Copy out the listing beneath, missing nothing.

»»

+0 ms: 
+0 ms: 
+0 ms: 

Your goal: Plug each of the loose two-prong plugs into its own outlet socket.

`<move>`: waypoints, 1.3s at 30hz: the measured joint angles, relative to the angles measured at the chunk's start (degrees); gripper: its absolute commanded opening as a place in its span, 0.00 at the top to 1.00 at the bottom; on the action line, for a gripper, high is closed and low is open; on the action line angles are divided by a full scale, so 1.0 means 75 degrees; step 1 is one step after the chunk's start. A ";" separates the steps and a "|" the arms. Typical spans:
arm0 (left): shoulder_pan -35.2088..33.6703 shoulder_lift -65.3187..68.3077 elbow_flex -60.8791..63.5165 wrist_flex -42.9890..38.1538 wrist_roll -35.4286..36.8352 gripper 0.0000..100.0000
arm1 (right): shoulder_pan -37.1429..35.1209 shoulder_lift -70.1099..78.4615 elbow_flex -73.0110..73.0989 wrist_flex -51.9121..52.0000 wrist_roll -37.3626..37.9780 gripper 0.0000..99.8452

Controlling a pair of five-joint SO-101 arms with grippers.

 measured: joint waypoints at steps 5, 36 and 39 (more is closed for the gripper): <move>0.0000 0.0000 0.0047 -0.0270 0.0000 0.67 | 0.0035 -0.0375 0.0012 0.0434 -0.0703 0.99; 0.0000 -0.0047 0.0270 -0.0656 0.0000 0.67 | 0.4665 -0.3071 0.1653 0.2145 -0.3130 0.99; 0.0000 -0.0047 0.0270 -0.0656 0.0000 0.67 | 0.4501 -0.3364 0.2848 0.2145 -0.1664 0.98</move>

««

** TASK RESPONSE **
+0 ms: 
+0 ms: 
+0 ms: 

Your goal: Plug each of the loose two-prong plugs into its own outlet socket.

`<move>`: waypoints, 1.3s at 30hz: the measured joint angles, relative to the angles measured at the chunk's start (degrees); gripper: its absolute commanded opening as a place in its span, 0.00 at the top to 1.00 at the bottom; on the action line, for a gripper, high is closed and low is open; on the action line angles are divided by a full scale, so 1.0 means 75 degrees; step 1 is one step after the chunk's start. A ";" separates the steps and a "|" the arms. Typical spans:
arm0 (left): shoulder_pan -35.2088..33.6703 shoulder_lift -65.3187..68.3077 elbow_flex -60.8791..63.5165 wrist_flex -42.9890..38.1538 wrist_roll -35.4286..36.8352 gripper 0.0000..100.0000
arm1 (right): shoulder_pan -37.1429..35.1209 shoulder_lift -70.1099..78.4615 elbow_flex -73.0110..73.0989 wrist_flex -51.9121..52.0000 wrist_roll -37.3626..37.9780 gripper 0.0000..99.8452

Controlling a pair of five-joint SO-101 arms with grippers.

 measured: joint waypoints at steps 5, 36 and 39 (more is closed for the gripper): <move>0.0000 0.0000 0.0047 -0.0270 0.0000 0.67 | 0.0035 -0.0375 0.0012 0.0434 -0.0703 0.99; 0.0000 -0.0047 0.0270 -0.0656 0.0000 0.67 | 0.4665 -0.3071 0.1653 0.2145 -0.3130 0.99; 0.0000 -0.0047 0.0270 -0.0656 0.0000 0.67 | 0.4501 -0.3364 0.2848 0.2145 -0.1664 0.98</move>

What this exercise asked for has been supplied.